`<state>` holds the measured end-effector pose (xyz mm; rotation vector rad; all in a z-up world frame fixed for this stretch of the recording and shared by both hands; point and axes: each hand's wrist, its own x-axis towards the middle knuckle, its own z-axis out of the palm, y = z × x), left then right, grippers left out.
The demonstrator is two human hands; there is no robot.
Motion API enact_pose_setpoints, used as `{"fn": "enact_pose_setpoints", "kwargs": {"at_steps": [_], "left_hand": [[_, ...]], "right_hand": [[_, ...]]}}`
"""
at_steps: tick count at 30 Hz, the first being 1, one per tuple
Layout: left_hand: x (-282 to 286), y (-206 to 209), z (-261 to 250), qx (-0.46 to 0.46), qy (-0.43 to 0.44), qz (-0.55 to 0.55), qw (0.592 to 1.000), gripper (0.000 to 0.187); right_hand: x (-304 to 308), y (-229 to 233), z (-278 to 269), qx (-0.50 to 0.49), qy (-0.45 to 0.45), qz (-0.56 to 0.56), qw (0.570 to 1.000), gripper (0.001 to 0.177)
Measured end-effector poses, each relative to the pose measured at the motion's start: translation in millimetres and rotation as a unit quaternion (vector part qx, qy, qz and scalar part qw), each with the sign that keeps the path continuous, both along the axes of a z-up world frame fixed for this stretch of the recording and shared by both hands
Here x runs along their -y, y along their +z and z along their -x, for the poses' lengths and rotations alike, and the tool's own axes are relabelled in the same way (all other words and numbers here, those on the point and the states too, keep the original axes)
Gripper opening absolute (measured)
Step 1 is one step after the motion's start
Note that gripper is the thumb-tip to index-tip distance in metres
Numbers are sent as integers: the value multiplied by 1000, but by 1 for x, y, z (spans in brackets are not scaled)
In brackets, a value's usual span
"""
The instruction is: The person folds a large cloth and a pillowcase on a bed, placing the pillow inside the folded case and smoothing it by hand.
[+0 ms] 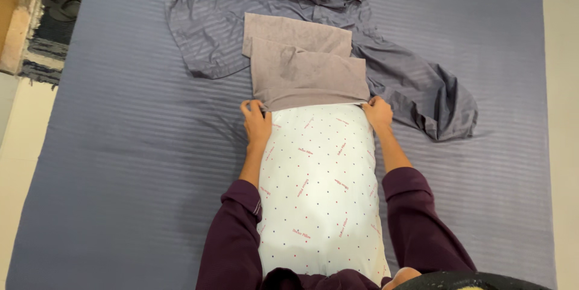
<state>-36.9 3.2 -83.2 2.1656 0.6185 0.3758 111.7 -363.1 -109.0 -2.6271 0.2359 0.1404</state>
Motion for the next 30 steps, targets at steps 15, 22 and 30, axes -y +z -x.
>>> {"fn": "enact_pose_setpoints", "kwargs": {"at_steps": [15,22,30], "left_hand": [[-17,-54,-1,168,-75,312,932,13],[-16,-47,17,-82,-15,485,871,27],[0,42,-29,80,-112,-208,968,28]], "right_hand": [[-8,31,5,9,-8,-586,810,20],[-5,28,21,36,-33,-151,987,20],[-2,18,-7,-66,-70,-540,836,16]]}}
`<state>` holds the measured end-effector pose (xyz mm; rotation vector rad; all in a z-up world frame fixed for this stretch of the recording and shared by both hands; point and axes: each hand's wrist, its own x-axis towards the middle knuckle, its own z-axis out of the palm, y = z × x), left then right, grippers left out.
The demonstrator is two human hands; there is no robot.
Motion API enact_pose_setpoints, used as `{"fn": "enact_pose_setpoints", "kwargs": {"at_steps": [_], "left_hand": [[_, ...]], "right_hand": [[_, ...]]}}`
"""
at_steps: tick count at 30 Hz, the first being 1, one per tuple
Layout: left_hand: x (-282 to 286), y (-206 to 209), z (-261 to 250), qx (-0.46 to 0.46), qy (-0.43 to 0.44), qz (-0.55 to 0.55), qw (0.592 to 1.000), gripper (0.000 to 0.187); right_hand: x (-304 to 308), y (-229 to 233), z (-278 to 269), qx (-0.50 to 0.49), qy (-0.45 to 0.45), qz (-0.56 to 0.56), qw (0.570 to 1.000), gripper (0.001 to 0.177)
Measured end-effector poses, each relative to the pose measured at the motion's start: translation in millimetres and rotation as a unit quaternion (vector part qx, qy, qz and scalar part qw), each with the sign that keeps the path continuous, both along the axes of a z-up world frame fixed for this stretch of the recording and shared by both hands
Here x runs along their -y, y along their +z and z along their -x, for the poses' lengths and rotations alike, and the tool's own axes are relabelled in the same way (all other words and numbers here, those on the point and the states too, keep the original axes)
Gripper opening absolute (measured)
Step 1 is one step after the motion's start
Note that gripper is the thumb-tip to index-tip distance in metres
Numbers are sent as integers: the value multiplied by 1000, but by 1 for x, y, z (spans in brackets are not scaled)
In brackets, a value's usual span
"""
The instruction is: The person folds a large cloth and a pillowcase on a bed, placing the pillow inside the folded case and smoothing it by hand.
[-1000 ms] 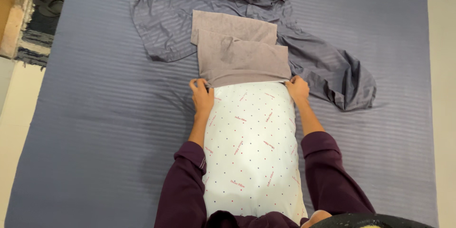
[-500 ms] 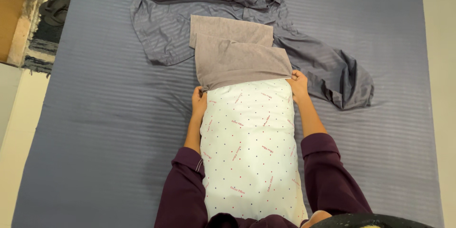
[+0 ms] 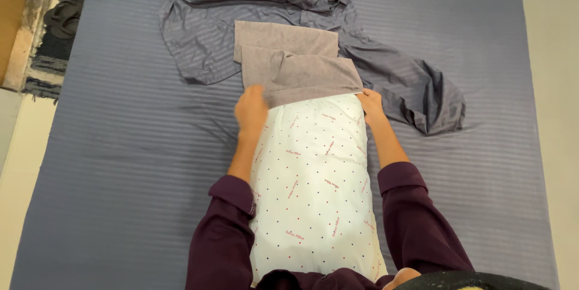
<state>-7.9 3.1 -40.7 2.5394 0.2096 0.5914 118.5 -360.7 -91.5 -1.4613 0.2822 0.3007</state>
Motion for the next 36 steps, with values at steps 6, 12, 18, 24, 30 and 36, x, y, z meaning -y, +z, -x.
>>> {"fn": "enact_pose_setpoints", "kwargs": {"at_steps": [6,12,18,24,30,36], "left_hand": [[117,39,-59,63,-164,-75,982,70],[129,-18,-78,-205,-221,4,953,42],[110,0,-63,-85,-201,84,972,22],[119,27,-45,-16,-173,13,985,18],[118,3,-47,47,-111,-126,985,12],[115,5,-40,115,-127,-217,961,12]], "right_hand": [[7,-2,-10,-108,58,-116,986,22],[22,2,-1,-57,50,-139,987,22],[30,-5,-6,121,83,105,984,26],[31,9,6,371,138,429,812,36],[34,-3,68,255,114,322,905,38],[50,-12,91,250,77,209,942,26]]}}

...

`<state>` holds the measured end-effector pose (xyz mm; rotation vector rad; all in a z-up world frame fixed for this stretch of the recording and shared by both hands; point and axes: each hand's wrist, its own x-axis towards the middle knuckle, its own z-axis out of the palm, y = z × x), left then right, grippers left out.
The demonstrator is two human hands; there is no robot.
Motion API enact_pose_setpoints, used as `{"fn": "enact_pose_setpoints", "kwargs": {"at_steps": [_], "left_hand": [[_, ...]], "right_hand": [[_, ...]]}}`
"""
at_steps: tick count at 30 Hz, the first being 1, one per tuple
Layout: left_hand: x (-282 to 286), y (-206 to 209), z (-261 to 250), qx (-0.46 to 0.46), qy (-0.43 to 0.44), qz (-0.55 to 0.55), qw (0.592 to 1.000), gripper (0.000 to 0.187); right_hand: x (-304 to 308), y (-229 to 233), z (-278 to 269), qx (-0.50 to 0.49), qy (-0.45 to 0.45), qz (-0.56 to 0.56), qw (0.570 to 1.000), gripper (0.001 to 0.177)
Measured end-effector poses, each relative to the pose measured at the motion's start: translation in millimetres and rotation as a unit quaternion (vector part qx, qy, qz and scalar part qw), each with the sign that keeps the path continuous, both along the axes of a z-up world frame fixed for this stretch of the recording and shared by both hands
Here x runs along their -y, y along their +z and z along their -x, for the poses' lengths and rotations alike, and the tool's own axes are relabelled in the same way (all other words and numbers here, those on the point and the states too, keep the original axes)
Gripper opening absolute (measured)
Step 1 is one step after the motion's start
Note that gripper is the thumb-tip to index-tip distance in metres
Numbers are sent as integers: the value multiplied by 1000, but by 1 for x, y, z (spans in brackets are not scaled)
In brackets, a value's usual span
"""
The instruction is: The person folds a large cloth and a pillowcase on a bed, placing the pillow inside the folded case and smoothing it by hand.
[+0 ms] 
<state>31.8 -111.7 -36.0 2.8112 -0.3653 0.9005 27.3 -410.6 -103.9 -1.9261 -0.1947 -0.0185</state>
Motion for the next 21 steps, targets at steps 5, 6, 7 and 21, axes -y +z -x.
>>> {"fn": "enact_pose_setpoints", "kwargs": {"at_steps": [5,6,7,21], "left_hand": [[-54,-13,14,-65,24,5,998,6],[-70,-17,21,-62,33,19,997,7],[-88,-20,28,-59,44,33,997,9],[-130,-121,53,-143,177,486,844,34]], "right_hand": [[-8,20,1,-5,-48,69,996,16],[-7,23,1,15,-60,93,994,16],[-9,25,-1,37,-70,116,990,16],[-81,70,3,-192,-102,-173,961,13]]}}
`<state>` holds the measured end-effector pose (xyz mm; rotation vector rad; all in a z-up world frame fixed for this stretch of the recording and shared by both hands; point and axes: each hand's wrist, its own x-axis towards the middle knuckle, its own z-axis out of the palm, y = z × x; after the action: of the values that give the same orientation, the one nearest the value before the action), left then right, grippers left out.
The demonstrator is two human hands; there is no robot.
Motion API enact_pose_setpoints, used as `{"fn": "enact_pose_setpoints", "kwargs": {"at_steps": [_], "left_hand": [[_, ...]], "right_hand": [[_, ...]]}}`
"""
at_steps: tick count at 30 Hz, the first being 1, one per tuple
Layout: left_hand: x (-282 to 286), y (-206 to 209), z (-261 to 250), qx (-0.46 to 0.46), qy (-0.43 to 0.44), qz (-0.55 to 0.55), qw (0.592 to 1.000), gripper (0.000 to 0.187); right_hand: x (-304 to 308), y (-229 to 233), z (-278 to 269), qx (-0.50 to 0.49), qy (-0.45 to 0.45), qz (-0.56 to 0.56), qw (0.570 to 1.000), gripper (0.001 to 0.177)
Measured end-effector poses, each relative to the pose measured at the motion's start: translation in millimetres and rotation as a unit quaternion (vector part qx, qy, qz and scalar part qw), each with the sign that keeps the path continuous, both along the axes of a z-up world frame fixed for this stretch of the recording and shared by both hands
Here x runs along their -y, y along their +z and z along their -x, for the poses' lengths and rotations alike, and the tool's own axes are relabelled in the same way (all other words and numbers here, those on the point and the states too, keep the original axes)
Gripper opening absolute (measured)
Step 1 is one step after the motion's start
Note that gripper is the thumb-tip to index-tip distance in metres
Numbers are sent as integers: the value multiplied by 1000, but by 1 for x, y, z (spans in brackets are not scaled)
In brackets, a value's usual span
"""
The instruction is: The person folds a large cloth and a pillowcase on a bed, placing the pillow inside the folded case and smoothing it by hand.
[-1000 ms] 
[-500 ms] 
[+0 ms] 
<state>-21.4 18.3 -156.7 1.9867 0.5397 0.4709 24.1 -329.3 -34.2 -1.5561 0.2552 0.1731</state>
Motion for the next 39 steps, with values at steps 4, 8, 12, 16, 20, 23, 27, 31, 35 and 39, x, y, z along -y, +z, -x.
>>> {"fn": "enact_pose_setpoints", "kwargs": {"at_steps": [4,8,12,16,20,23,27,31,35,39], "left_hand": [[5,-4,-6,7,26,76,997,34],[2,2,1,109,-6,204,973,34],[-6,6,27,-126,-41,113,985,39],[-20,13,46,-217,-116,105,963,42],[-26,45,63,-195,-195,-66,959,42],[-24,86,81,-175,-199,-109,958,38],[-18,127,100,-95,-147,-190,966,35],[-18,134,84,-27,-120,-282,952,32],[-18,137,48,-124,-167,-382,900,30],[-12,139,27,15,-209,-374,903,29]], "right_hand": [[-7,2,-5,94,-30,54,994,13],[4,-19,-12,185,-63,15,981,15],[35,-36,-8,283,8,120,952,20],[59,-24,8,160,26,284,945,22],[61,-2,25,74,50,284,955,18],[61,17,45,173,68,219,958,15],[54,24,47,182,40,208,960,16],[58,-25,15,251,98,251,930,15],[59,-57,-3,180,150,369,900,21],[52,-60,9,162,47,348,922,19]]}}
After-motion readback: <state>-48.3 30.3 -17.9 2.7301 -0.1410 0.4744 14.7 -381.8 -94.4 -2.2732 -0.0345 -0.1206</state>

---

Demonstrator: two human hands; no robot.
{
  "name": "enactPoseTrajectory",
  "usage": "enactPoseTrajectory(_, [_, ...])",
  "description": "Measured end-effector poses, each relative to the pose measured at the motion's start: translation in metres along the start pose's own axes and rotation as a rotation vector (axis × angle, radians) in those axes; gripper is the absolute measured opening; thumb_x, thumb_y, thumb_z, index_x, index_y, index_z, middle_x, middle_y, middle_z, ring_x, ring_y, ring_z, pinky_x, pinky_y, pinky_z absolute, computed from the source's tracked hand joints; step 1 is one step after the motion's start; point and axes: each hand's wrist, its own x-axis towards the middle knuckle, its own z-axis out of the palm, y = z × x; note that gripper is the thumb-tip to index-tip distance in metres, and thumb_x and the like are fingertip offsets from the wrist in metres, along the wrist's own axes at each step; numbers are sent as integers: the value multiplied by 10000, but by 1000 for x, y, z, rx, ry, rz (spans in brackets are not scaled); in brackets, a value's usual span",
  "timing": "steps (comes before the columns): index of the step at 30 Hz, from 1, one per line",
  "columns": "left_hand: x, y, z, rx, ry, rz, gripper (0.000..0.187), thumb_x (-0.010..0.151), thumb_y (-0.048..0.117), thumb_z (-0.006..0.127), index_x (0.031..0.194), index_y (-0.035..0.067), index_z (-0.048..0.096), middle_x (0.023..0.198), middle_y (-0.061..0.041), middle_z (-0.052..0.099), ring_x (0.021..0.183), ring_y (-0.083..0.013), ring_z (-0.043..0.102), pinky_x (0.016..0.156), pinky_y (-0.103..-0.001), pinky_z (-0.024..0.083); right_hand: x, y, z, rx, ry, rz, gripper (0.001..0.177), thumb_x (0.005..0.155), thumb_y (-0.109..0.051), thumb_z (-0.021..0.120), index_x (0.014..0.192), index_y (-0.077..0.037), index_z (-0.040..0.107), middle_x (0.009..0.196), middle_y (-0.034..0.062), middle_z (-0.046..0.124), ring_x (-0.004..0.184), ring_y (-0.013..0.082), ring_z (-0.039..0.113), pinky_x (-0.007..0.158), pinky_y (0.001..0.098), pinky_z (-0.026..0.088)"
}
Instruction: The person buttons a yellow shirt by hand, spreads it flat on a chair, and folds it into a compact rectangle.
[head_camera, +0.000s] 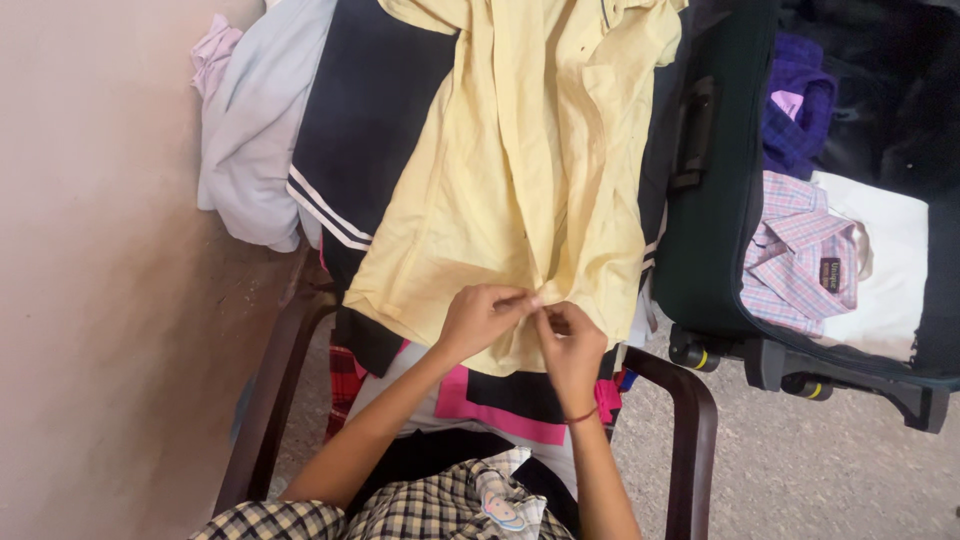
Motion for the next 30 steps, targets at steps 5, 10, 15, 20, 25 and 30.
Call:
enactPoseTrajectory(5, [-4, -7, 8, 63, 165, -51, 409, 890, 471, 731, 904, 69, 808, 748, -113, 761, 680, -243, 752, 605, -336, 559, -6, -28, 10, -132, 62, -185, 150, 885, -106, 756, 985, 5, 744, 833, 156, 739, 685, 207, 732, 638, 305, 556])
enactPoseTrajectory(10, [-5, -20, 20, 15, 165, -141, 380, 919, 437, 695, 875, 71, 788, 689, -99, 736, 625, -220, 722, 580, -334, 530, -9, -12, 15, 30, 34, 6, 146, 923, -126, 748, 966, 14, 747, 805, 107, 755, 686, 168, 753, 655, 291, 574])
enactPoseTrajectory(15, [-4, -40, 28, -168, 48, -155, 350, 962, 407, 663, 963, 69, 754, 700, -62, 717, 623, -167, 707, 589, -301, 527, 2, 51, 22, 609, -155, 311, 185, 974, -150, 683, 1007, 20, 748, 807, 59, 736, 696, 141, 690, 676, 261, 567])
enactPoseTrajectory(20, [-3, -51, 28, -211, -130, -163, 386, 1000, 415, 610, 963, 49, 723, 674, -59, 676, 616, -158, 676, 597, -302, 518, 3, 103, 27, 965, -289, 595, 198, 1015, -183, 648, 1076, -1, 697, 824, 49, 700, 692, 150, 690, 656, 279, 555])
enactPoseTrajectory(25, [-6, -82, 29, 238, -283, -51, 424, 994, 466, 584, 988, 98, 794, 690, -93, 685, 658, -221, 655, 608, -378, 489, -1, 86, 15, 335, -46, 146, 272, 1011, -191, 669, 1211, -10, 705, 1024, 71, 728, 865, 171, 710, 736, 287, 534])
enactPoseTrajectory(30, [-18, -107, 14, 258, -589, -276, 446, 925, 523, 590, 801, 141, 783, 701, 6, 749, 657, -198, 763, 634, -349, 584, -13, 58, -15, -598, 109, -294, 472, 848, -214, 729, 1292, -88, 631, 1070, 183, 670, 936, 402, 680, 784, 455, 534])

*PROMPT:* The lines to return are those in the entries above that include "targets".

*THE COMPLETED TASK:*
Motion for the next 30 steps, targets at steps 15, 22 and 30, axes -y +z -x.
Motion for the next 21 steps, targets at steps 5, 6, 7 and 21, axes -y +z -x.
Motion for the next 30 steps, targets at steps 5, 10, 15, 20, 25 and 30.

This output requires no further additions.